After finding "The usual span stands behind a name" in the material below, output its line and every line after it through the last, exactly, but not the pictures.

(Beginning of SUPPLIED MATERIAL)

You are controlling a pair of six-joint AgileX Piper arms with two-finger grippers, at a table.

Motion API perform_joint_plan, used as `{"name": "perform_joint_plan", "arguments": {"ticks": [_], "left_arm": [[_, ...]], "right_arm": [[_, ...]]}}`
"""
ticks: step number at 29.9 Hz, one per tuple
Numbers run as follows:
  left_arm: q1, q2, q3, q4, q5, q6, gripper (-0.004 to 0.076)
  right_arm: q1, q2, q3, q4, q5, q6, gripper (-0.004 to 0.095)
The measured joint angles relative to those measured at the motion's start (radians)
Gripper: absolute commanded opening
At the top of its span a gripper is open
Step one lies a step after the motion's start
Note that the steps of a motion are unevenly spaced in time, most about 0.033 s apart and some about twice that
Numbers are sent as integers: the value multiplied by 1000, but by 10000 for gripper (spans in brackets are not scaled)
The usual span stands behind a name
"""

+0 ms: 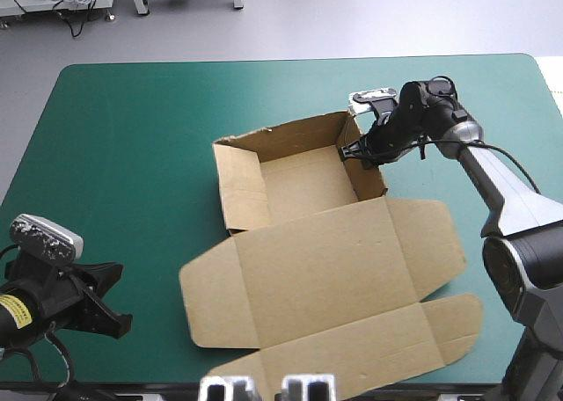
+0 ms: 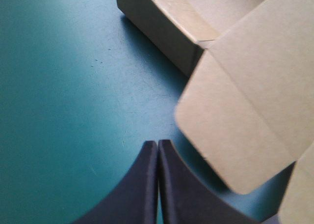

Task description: Fold the box

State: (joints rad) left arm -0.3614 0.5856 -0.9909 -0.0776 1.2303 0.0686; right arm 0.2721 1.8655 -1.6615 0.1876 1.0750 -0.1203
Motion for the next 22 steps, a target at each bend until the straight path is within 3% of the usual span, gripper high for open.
{"name": "perform_joint_plan", "arguments": {"ticks": [5,9,16,22], "left_arm": [[0,0,1,0,0,0,-10],[0,0,1,0,-1,0,-10],[0,0,2,0,-18,0,-10],[0,0,2,0,-24,0,-10]], "right_arm": [[-61,-1,-63,-237,109,25,-19],[-200,-14,-76,-363,146,32,-19],[-483,-19,-78,-313,160,-27,-19],[-619,-19,-78,-256,127,-76,-18]]}}
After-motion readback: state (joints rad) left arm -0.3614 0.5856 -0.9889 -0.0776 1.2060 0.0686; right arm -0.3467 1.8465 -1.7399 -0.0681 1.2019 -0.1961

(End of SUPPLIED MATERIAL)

• [TASK SOLUTION]:
The usual span stands behind a name
"""

+0 ms: 
+0 ms: 

Task description: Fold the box

State: (joints rad) left arm -0.3614 0.5856 -0.9909 -0.0776 1.2303 0.0686; right arm 0.2721 1.8655 -1.6615 0.1876 1.0750 -0.1203
Motion for the next 22 steps, a target at each bend until the straight path is within 3% of the usual span, gripper high for open.
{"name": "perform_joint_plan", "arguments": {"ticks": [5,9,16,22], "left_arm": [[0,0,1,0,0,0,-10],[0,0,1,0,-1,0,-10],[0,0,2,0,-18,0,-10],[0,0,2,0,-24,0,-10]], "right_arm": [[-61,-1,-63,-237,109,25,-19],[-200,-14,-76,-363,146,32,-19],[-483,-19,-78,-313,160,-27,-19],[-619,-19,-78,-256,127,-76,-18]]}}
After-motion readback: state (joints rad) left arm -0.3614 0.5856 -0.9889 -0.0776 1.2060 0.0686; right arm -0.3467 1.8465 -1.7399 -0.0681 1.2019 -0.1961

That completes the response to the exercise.